▶ [ABOUT THIS TASK]: Return the data that follows, keeping every word and mark unchanged.

▶ [Records from a data collection]:
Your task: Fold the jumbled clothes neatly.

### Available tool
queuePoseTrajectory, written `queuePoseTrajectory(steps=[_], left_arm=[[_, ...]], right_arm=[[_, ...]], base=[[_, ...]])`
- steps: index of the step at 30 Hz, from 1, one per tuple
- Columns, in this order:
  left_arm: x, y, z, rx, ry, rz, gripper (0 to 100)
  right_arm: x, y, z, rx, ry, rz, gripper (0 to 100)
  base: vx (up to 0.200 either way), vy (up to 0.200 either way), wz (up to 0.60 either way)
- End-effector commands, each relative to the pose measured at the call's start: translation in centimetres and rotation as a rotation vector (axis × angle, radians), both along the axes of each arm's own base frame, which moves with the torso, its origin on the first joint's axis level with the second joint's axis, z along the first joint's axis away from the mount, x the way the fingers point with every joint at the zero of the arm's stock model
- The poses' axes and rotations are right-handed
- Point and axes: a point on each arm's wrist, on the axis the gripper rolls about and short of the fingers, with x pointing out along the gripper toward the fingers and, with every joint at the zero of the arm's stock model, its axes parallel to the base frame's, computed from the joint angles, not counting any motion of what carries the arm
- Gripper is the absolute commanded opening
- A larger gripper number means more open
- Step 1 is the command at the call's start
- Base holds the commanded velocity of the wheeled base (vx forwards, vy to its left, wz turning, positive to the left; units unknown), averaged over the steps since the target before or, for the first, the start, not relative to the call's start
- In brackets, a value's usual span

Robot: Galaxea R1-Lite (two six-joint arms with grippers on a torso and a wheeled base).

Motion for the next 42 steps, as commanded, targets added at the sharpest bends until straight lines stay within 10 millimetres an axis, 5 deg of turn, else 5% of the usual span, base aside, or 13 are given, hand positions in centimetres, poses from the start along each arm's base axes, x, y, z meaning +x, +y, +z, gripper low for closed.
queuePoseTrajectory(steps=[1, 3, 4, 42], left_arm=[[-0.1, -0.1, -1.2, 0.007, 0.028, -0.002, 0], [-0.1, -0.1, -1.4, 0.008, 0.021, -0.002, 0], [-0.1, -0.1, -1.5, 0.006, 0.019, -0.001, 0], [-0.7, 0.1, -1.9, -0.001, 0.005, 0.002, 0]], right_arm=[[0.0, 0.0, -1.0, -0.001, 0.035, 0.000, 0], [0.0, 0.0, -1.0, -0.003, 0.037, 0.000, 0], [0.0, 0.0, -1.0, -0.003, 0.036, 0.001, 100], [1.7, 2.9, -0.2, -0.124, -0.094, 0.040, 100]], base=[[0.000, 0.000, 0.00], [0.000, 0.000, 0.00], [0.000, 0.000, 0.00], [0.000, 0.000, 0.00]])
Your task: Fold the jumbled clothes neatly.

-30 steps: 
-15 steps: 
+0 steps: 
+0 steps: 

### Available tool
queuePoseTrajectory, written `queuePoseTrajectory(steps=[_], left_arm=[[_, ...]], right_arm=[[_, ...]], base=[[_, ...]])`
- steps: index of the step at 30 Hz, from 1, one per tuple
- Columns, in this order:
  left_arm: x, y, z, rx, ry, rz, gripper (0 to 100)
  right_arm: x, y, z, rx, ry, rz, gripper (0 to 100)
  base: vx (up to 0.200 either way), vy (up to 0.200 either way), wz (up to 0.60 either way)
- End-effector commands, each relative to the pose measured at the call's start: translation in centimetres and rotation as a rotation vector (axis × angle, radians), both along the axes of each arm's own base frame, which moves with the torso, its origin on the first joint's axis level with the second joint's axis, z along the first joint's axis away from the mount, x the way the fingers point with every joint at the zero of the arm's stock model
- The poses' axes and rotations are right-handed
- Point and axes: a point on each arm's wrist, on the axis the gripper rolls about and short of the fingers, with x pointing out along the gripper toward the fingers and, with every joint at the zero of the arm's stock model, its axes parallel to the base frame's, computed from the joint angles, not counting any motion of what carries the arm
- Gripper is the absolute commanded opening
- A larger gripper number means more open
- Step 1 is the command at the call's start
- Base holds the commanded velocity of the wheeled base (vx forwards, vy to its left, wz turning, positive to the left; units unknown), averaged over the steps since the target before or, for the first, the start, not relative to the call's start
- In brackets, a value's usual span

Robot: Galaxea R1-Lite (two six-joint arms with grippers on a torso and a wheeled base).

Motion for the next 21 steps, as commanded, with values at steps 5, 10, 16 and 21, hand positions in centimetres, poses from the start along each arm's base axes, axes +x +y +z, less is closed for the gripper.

▶ [EXPECTED OUTPUT]:
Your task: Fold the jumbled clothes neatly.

### Available tool
queuePoseTrajectory, written `queuePoseTrajectory(steps=[_], left_arm=[[_, ...]], right_arm=[[_, ...]], base=[[_, ...]])`
- steps: index of the step at 30 Hz, from 1, one per tuple
- Columns, in this order:
  left_arm: x, y, z, rx, ry, rz, gripper (0 to 100)
  right_arm: x, y, z, rx, ry, rz, gripper (0 to 100)
  base: vx (up to 0.200 either way), vy (up to 0.200 either way), wz (up to 0.60 either way)
- End-effector commands, each relative to the pose measured at the call's start: translation in centimetres and rotation as a rotation vector (axis × angle, radians), both along the axes of each arm's own base frame, which moves with the torso, its origin on the first joint's axis level with the second joint's axis, z along the first joint's axis away from the mount, x the way the fingers point with every joint at the zero of the arm's stock model
- The poses' axes and rotations are right-handed
- Point and axes: a point on each arm's wrist, on the axis the gripper rolls about and short of the fingers, with x pointing out along the gripper toward the fingers and, with every joint at the zero of the arm's stock model, its axes parallel to the base frame's, computed from the joint angles, not counting any motion of what carries the arm
- Gripper is the absolute commanded opening
- A larger gripper number means more open
- Step 1 is the command at the call's start
- Base holds the commanded velocity of the wheeled base (vx forwards, vy to its left, wz turning, positive to the left; units unknown), averaged over the steps since the target before or, for the first, the start, not relative to the call's start
- In brackets, a value's usual span

Robot: Galaxea R1-Lite (two six-joint arms with grippers on a torso and a wheeled base).

Motion for the next 42 steps, as commanded, targets added at the sharpest bends until straight lines stay within 10 millimetres an axis, 5 deg of turn, else 5% of the usual span, base aside, or 13 are given, hand positions in centimetres, poses from the start along each arm's base axes, x, y, z meaning +x, +y, +z, gripper low for closed.
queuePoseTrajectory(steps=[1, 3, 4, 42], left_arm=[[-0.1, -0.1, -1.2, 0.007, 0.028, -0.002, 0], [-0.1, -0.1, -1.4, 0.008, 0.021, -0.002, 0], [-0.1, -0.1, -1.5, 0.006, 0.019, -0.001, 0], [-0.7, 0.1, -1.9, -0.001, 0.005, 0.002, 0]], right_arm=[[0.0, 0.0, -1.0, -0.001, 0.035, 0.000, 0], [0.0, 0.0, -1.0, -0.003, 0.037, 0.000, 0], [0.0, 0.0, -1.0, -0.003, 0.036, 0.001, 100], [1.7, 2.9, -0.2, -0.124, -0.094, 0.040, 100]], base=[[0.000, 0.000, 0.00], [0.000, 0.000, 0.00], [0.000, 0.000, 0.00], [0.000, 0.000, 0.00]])
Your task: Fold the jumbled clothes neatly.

-30 steps: 
-15 steps: 
+0 steps: 
+0 steps: 

### Available tool
queuePoseTrajectory, written `queuePoseTrajectory(steps=[_], left_arm=[[_, ...]], right_arm=[[_, ...]], base=[[_, ...]])`
- steps: index of the step at 30 Hz, from 1, one per tuple
- Columns, in this order:
  left_arm: x, y, z, rx, ry, rz, gripper (0 to 100)
  right_arm: x, y, z, rx, ry, rz, gripper (0 to 100)
  base: vx (up to 0.200 either way), vy (up to 0.200 either way), wz (up to 0.60 either way)
- End-effector commands, each relative to the pose measured at the call's start: translation in centimetres and rotation as a rotation vector (axis × angle, radians), both along the axes of each arm's own base frame, which moves with the torso, its origin on the first joint's axis level with the second joint's axis, z along the first joint's axis away from the mount, x the way the fingers point with every joint at the zero of the arm's stock model
- The poses' axes and rotations are right-handed
- Point and axes: a point on each arm's wrist, on the axis the gripper rolls about and short of the fingers, with x pointing out along the gripper toward the fingers and, with every joint at the zero of the arm's stock model, its axes parallel to the base frame's, computed from the joint angles, not counting any motion of what carries the arm
- Gripper is the absolute commanded opening
- A larger gripper number means more open
- Step 1 is the command at the call's start
- Base holds the commanded velocity of the wheeled base (vx forwards, vy to its left, wz turning, positive to the left; units unknown), averaged over the steps since the target before or, for the first, the start, not relative to the call's start
- In brackets, a value's usual span

Robot: Galaxea R1-Lite (two six-joint arms with grippers on a torso and a wheeled base).

Motion for the next 21 steps, as commanded, with values at steps 5, 10, 16 and 21, hand positions in centimetres, poses from the start along each arm's base axes, axes +x +y +z, less is closed for the gripper.

Output for the exercise is now complete.